**ASSIGNED TASK:**
Beginning with the line that has "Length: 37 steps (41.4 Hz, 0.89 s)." and ending with the line that has "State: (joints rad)", retype the entries below exactly, except for the pictures.

**DATASET RECORDS:**
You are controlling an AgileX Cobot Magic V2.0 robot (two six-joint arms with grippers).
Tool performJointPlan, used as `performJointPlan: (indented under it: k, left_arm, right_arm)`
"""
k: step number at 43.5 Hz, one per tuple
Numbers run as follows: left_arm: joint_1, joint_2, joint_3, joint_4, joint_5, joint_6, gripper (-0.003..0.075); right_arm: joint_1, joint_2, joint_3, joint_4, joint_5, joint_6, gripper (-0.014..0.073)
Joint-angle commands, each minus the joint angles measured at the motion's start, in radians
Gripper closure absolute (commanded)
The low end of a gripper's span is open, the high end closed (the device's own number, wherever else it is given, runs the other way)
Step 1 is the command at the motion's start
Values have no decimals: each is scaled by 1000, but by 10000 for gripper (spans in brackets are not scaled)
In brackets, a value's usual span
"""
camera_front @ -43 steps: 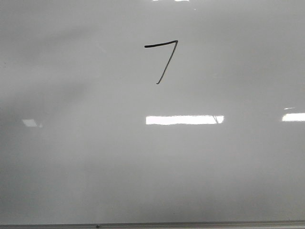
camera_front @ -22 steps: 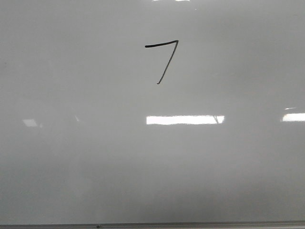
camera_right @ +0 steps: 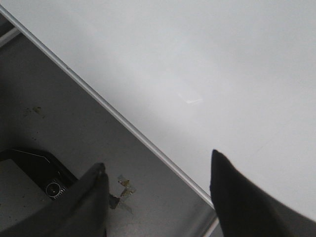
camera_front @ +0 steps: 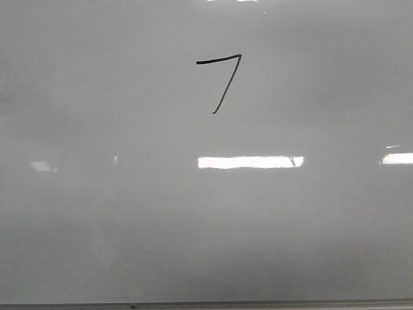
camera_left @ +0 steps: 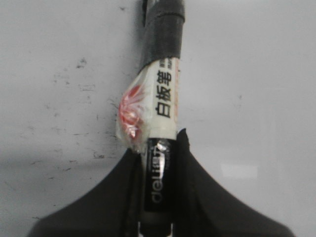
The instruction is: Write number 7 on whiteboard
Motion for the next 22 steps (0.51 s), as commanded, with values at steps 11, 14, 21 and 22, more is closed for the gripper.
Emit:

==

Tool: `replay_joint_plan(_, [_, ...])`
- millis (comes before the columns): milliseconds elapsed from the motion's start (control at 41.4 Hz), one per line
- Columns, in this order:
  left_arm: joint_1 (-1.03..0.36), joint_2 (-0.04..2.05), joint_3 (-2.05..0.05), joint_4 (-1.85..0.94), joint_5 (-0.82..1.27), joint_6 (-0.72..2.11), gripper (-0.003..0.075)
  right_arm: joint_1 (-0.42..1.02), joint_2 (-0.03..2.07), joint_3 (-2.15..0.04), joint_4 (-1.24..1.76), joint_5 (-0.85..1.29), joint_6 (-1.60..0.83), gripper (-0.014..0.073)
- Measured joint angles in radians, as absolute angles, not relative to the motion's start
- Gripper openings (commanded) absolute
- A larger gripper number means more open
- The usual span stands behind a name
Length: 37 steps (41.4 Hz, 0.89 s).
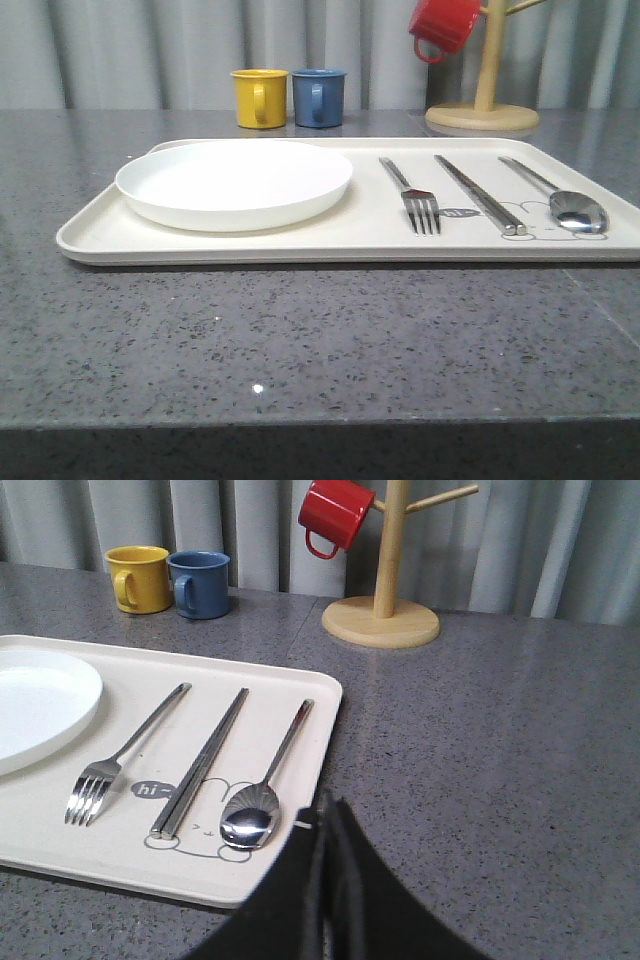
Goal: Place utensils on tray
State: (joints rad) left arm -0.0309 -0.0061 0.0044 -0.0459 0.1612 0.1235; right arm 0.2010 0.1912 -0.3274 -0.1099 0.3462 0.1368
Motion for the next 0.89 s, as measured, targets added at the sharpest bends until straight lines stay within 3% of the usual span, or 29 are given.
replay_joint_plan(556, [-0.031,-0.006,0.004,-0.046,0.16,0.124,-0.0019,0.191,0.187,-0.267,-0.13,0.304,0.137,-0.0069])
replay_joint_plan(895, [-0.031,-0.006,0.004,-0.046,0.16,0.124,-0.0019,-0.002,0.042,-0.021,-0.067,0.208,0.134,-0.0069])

**ANSWER SPACE:**
Length: 37 steps (41.4 Hz, 0.89 s).
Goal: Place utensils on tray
State: (joints rad) left arm -0.0309 -0.0061 0.0044 -0.0459 0.1612 0.1235; right arm 0.2010 0.1912 -0.3274 -0.1099 0.3462 0.1368

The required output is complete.